Bernie and the crime bill

LPT 160411 Sanders-011

Look, I don’t care that politicians change their minds. I care when they pretend they never made any mistakes, and attack other people for doing so:

The story gets worse for Sanders. Over the weekend, an excerpt of remarks Congressman Sanders had inserted into the Congressional Record in 1995 started making the rounds. A debate was raging at the time about the crack-powder cocaine sentencing disparities (black people were more often arrested on crack charges, for which the sentencing guidelines were much harsher). The U.S. Sentencing Commission had recommended to Congress that it eliminate the disparity (PDF). It meant that Congress should do so by lowering the guidelines for crack so that they’d be equal to those for powder. Most Democrats, of course, supported this change.

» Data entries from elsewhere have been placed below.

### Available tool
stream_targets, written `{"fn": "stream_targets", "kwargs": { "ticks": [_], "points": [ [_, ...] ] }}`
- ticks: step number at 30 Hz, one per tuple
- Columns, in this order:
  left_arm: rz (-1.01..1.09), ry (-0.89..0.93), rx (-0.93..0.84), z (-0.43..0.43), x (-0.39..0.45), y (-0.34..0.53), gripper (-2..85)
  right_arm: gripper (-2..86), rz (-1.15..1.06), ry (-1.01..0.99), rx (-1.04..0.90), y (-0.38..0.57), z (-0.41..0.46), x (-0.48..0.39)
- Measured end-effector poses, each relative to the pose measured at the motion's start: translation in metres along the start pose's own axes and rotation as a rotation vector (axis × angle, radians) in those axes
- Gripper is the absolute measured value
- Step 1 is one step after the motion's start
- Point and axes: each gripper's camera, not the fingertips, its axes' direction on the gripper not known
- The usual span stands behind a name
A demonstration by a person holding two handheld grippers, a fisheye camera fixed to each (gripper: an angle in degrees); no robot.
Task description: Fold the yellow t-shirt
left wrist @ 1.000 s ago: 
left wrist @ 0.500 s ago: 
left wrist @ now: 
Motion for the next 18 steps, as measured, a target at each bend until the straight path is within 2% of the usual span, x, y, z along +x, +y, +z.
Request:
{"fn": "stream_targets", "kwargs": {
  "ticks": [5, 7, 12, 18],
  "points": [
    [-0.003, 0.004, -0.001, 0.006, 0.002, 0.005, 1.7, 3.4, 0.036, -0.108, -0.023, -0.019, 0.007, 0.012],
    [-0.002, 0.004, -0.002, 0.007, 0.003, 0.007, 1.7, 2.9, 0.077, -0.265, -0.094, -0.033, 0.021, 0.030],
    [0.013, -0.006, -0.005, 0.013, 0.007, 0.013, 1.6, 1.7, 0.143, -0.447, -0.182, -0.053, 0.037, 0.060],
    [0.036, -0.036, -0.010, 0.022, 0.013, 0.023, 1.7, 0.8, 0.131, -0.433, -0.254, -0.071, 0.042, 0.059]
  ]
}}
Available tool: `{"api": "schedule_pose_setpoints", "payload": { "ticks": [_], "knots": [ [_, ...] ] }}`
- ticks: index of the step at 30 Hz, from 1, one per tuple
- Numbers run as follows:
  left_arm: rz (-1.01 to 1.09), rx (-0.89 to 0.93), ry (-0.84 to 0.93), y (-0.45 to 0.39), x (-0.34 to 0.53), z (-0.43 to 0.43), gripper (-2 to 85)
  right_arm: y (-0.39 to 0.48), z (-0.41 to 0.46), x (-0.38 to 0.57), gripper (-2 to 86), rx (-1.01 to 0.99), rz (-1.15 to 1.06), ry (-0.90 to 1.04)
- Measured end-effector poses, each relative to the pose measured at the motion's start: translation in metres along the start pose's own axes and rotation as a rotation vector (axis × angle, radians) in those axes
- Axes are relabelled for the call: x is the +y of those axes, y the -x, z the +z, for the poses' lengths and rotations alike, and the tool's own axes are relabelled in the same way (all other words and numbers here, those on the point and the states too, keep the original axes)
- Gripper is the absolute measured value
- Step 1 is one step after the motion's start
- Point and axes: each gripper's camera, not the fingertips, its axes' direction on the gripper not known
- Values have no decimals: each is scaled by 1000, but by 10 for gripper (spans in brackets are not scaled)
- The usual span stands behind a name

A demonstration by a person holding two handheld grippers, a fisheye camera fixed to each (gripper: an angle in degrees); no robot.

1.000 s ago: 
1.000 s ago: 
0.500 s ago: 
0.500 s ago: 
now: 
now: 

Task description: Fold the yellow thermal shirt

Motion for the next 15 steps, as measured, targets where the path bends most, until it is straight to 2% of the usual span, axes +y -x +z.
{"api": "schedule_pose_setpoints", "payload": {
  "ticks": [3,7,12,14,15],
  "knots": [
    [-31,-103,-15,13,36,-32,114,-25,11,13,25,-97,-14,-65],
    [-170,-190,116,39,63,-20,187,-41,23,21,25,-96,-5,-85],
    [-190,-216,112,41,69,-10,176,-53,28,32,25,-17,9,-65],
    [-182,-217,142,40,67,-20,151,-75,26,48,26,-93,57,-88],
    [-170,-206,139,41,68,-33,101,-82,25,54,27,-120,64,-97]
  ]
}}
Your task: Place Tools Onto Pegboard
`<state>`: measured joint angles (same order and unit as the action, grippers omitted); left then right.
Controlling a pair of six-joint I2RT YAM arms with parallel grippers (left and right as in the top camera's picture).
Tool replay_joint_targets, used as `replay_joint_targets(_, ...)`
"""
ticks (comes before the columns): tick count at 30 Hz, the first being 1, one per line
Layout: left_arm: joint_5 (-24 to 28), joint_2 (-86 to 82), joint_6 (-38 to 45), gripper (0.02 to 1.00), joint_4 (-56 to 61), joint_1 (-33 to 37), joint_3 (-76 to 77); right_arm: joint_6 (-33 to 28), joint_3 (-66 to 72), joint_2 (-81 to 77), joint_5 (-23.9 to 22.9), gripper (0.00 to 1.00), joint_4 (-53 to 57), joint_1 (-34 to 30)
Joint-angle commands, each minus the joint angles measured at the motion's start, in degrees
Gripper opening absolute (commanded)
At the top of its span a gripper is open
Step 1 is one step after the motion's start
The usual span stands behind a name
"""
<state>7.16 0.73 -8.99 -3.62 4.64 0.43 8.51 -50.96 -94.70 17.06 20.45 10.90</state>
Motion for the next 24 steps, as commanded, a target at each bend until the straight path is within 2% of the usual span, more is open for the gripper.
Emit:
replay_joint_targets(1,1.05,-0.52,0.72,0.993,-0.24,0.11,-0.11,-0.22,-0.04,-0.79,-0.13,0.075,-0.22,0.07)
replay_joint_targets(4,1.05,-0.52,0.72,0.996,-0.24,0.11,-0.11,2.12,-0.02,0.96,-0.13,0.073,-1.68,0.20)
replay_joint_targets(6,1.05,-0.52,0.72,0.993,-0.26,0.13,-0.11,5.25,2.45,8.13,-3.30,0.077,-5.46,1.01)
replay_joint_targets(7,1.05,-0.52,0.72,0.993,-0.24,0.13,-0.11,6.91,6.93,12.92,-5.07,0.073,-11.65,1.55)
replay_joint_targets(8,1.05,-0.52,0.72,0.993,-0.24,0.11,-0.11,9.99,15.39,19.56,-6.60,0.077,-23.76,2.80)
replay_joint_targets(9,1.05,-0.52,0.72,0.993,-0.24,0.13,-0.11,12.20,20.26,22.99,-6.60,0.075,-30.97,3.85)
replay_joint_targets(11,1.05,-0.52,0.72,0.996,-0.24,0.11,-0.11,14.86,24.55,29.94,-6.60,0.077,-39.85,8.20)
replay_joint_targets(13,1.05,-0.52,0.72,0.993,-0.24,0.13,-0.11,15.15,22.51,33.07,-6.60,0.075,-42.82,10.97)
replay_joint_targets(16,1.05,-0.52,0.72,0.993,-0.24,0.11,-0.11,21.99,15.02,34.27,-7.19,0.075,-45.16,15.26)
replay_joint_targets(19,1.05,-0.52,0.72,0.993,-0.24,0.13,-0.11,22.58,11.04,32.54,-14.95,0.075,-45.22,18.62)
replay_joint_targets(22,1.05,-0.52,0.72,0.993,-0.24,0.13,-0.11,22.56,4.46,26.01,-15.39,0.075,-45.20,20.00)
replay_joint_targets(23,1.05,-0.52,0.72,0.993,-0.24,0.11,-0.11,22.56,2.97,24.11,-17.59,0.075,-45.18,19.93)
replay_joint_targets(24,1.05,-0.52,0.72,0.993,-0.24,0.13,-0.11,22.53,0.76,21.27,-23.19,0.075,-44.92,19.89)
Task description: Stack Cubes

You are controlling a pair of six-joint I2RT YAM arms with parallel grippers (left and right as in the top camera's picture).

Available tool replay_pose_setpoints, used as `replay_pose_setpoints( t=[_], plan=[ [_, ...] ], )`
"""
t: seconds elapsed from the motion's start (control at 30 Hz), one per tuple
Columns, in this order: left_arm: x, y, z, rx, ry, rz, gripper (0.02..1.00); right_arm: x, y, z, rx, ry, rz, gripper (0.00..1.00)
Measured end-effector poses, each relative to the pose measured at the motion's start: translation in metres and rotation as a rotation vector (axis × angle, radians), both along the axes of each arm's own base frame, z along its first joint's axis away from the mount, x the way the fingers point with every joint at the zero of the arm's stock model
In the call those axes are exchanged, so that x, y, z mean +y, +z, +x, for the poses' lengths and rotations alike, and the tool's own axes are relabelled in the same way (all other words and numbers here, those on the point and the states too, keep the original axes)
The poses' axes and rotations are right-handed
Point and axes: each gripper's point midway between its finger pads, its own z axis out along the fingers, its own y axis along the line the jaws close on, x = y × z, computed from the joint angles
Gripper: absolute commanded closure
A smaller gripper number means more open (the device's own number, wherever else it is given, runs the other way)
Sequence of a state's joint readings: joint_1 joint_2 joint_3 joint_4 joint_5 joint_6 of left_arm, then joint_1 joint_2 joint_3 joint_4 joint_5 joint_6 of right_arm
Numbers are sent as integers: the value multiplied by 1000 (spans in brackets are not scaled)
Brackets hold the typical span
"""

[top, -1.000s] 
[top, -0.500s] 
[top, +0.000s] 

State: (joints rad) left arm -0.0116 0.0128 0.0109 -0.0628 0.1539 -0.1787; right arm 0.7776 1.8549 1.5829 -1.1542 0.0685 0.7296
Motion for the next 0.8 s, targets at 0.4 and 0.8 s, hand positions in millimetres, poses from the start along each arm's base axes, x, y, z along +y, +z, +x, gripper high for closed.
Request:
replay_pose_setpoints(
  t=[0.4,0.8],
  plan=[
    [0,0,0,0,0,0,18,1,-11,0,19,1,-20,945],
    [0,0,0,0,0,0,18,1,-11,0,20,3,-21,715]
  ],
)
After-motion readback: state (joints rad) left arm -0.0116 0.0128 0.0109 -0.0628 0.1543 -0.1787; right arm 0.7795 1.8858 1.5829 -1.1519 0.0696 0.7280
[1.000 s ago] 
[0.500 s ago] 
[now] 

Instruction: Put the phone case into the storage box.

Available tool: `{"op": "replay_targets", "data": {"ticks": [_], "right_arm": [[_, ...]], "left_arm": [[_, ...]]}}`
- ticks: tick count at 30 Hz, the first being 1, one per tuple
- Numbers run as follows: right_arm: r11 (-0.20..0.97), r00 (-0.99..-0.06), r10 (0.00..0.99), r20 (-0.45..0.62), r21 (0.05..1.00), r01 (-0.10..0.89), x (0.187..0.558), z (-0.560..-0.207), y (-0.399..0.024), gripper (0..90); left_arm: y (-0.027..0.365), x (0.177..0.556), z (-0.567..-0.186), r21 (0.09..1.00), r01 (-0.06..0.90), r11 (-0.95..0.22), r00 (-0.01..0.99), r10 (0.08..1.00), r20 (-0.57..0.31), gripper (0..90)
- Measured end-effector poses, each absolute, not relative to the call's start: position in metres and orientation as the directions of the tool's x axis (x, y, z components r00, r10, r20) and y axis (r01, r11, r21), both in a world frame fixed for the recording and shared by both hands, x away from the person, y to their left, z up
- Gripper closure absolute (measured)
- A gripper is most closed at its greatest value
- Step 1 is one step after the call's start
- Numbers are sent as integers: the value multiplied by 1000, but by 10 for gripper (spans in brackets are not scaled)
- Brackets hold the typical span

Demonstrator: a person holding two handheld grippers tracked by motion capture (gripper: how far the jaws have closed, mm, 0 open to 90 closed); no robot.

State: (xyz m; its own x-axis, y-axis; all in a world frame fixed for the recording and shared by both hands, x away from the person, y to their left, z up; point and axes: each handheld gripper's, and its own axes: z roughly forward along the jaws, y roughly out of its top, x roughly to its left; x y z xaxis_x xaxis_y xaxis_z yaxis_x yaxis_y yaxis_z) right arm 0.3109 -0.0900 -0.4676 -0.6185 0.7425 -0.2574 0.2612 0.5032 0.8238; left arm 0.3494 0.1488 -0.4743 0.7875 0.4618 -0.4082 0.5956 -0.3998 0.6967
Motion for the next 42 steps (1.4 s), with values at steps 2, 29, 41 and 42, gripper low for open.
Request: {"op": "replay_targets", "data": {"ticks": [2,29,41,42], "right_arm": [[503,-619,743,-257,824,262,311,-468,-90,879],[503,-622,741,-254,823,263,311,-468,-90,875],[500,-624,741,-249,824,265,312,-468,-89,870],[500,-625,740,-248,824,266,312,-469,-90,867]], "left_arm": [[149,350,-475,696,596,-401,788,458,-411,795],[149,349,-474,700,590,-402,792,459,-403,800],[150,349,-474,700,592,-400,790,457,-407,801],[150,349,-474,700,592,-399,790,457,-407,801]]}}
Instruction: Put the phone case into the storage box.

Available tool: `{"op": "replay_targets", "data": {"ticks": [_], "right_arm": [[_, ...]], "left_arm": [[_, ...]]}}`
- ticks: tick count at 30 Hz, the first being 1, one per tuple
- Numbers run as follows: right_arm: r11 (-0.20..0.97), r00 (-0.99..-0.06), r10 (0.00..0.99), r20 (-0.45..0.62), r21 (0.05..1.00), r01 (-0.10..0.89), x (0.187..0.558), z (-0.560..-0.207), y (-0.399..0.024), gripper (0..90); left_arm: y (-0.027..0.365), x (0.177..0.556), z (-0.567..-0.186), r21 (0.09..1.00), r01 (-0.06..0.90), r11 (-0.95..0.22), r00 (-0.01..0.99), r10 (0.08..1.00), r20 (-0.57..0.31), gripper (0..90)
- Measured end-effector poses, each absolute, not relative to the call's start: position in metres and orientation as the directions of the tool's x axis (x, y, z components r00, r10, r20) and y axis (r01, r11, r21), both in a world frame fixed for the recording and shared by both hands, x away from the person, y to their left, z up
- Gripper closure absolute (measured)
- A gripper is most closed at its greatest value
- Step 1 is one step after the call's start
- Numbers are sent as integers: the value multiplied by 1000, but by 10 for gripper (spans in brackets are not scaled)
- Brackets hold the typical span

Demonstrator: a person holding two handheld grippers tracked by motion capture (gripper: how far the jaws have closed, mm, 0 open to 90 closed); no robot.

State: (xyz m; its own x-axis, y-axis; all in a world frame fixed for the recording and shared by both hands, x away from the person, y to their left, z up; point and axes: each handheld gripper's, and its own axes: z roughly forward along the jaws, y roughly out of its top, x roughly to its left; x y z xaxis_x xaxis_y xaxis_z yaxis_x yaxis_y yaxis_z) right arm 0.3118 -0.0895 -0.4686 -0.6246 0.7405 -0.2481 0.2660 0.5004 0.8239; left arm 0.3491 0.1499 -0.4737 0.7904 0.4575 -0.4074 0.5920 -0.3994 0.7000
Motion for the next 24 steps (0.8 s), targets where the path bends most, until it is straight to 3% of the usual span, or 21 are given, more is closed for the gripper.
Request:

Sanders? Well, he wanted to eliminate the disparity—but by raising the powder guidelines to those for crack! Here are the salient sentences, from the Record of Oct. 18, 1995, tweeted over the weekend by James E. Carter IV, President Carter’s grandson:

“This Congressman thinks that drugs are a scourge on America, and I strongly believe we must fight cocaine use in any form. We should be addressing the fairness issue by raising the punishment for powder cocaine, not lowering the sentence for crack offenses. I am deeply disturbed that this was not given as an option today.”

2 thoughts on “Bernie and the crime bill

  1. Was there a war on drugs at that time or was there not?
    Was it easier for a politician, especially corporate politicians at that time, to vote to increase the penalties on drug (cocaine) use or reduce (crack) them?
    Bernie knew that racist white politicians weren’t going to reduce the sentences that blacks received for using crack, so he tried to increase the penalty that white’s would pay for using powder.
    Freeway Ricky Ross, Oliver North, Iran-Contra and the crack explosion in LA.